Il cliente non paga la condotta del commercialista
La consapevolezza che il proprio commercialista non registra le fatture non basta per condannare l’amministratore della società per evasione fiscale, senza la prova che sapesse anche delle indebite compensazioni.
La Cassazione (sentenza 26236 depositata ieri) accoglie il ricorso del legale rappresentante di una Srl, condannato nei gradi precedenti per indebita compensazione. Per la Corte di merito era configurabile il dolo eventuale perché il ricorrente sapeva da tempo della disordinata gestione dei “conti” da parte del professionista, poi revocato, che lo seguiva. L’amministratore si era, infatti, accorto che il commercialista non registrava le fatture. Una circostanza ben diversa dalla contestazione fatta all’imputato che riguardava la compensazione, con il modello F24, in due occasioni, di crediti inesistenti o non spettanti perché compensati l’anno precedente.
La Cassazione non condivide il passaggio logico che ha portato la Corte di merito a desumere che il ricorrente sapesse anche delle “illecite” compensazioni sopra la soglia dei 50mila euro annui.
I giudici colgono un paio di contraddizioni nelle decisioni di merito. La Corte d’appello aveva considerato prefigurabile per il commercialista un atteggiamento colposo per la disordinata tenuta della contabilità. Non è dunque comprensibile come, da una condotta colposa del professionista, si sia fatto derivare il dolo del cliente. Ma la confusione tra dolo e colpa c’è già nella sentenza di primo grado, in cui si attribuiva al ricorrente una «culpa in eligendo e/o in vigilando a causa dell’operato del commercialista» affermando però per l’imputato l’esistenza del reato a titolo di dolo eventuale. La Suprema corte fa chiarezza precisando che per il dolo eventuale, anche ai fini della distinzione con la colpa cosciente, è necessario dimostrare che l’agente si «sia confrontato con la specifica categoria dell’evento che si è verificato nella fattispecie concreta, aderendo psicologicamente a essa». I criteri per valutare spaziano, dalla personalità del soggetto coinvolto, al comportamento successivo al fatto.

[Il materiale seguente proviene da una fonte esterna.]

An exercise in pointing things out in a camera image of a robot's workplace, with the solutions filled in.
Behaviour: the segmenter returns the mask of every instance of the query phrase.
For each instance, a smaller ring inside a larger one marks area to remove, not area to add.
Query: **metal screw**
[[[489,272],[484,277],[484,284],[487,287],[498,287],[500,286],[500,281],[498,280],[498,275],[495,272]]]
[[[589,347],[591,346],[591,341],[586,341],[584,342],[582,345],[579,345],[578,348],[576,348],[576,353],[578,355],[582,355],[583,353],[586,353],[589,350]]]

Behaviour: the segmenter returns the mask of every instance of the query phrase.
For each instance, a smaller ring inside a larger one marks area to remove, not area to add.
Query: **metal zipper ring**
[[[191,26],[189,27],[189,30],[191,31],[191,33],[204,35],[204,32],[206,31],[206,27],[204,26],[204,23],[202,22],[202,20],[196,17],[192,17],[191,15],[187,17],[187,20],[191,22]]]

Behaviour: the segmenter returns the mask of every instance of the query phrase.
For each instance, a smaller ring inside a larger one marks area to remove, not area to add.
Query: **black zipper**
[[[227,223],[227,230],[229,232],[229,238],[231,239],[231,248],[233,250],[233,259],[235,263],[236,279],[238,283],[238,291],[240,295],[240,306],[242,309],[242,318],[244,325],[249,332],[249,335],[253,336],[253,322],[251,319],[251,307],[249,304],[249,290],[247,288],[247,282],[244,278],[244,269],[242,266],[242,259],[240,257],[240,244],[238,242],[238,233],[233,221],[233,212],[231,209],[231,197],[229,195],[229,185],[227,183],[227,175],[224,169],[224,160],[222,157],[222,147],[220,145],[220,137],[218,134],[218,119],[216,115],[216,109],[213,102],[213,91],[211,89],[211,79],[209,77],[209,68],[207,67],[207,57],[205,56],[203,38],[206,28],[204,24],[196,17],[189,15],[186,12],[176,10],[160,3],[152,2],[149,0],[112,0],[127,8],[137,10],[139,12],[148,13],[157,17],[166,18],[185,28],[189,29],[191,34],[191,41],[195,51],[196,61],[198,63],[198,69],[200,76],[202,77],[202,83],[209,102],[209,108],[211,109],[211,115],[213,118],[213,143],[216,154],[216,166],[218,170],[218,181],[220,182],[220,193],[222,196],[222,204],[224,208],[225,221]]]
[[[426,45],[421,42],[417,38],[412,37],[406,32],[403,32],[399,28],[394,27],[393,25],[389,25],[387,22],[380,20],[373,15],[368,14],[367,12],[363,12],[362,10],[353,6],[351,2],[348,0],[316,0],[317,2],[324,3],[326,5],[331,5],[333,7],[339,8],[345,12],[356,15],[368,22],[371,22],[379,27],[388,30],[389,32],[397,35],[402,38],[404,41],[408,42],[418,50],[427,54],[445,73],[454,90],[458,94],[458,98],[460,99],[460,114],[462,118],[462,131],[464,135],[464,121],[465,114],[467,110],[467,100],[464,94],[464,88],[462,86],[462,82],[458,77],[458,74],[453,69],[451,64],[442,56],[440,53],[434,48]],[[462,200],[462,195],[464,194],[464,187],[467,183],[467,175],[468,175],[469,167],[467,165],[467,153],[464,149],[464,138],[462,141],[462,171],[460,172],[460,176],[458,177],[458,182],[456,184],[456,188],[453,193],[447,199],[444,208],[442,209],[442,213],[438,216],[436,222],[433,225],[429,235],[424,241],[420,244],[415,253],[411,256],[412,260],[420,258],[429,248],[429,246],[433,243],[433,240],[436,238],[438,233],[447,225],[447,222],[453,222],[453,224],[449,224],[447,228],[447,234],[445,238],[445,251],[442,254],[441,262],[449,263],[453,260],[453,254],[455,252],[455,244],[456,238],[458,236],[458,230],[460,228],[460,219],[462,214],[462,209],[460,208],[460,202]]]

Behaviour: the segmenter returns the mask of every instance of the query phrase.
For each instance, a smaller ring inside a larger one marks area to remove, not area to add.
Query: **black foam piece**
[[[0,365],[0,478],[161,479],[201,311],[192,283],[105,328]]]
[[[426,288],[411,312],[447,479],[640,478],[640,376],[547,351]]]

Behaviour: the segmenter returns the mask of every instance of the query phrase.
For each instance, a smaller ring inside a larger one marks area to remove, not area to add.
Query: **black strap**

Nello specifico l’amministratore aveva revocato il commercialista e, con un altro, aveva fatto ricorso alla Commissione tributaria. La Cassazione invita a evitare la “tentazione” di ricondurre nel dolo eventuale tutti i comportamenti con un alto grado di “azzardo” – basando quasi la distinzione tra dolo e colpa sulla “quantità” della violazione del dovere di diligenza – invece di valutare in concreto se l’azione è voluta.